Consider the sentiments once held by the bill's sponsor in this place, my
good friend and esteemed colleague, Senator Grant Mitchell. When he was leader
of the Alberta Liberals, poor, benighted, in difficulty — do not leave senator,
you will love this — in the period leading up to the negotiation of the Kyoto
Protocol, he appeared a lot more mindful of potential economic repercussions for
his home province than he is now. He also seemed a lot more sensitive to the
need for federal-provincial harmony.
Let me quote The Globe and Mail of October 1, 1997:
Alberta Liberal Leader Grant Mitchell, obviously sensing that even Liberal
supporters not ready for a new federal energy program that could reduce
Alberta's energy revenues by 30 per cent and cause growth and output in
population to slow dramatically, called on Mr. Chrétien to at a minimum start
a national public debate on the issue. He said the Prime Minister, like Mr.
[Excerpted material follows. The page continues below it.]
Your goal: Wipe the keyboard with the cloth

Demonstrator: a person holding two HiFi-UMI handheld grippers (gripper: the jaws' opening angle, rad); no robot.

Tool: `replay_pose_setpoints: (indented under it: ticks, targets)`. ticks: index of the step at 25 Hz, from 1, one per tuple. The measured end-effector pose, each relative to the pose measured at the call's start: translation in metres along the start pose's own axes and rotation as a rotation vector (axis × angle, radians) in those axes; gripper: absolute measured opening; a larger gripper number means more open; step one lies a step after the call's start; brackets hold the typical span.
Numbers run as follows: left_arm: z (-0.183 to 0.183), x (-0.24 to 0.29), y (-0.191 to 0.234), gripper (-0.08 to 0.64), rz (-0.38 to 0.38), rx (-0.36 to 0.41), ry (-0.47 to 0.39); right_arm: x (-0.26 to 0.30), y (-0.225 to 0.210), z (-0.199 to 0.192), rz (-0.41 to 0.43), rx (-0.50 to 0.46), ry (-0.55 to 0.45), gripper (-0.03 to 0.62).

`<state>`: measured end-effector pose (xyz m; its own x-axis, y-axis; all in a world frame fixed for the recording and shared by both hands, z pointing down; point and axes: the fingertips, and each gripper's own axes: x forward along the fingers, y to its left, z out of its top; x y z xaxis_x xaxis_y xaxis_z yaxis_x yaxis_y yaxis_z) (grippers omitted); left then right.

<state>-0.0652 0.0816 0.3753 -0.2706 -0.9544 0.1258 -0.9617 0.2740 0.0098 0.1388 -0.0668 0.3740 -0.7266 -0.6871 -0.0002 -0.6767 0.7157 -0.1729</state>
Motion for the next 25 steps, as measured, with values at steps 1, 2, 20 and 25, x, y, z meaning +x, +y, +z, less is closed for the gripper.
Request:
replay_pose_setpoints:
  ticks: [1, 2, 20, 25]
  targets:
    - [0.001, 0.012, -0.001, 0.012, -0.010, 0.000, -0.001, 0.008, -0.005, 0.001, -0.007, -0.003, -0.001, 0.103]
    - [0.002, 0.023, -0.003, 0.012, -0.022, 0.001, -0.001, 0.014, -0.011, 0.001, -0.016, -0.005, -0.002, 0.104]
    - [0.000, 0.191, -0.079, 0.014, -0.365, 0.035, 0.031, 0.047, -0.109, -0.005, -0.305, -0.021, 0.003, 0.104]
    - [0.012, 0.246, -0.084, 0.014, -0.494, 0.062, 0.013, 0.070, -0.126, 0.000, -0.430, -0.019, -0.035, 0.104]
Clinton, should chair a national meeting of provincial energy and environment
ministers, industry representatives and the public.
According to the Calgary Herald on September 26:
. . . the Alberta Liberal caucus support limits on greenhouse gas emissions
as a worldwide goal, but not at the expense of the province's oil and gas
That, honourable senators, is on the public record.
In view of these prior positions, one would think, at a minimum, the
honourable senator would be a bit more leery about advancing a bill with such
negative economic repercussions, particularly for his home province.
I am proud to stand here as a senator from eastern Ontario defending the
economic interests of the good people and taxpayers of the Province of Alberta.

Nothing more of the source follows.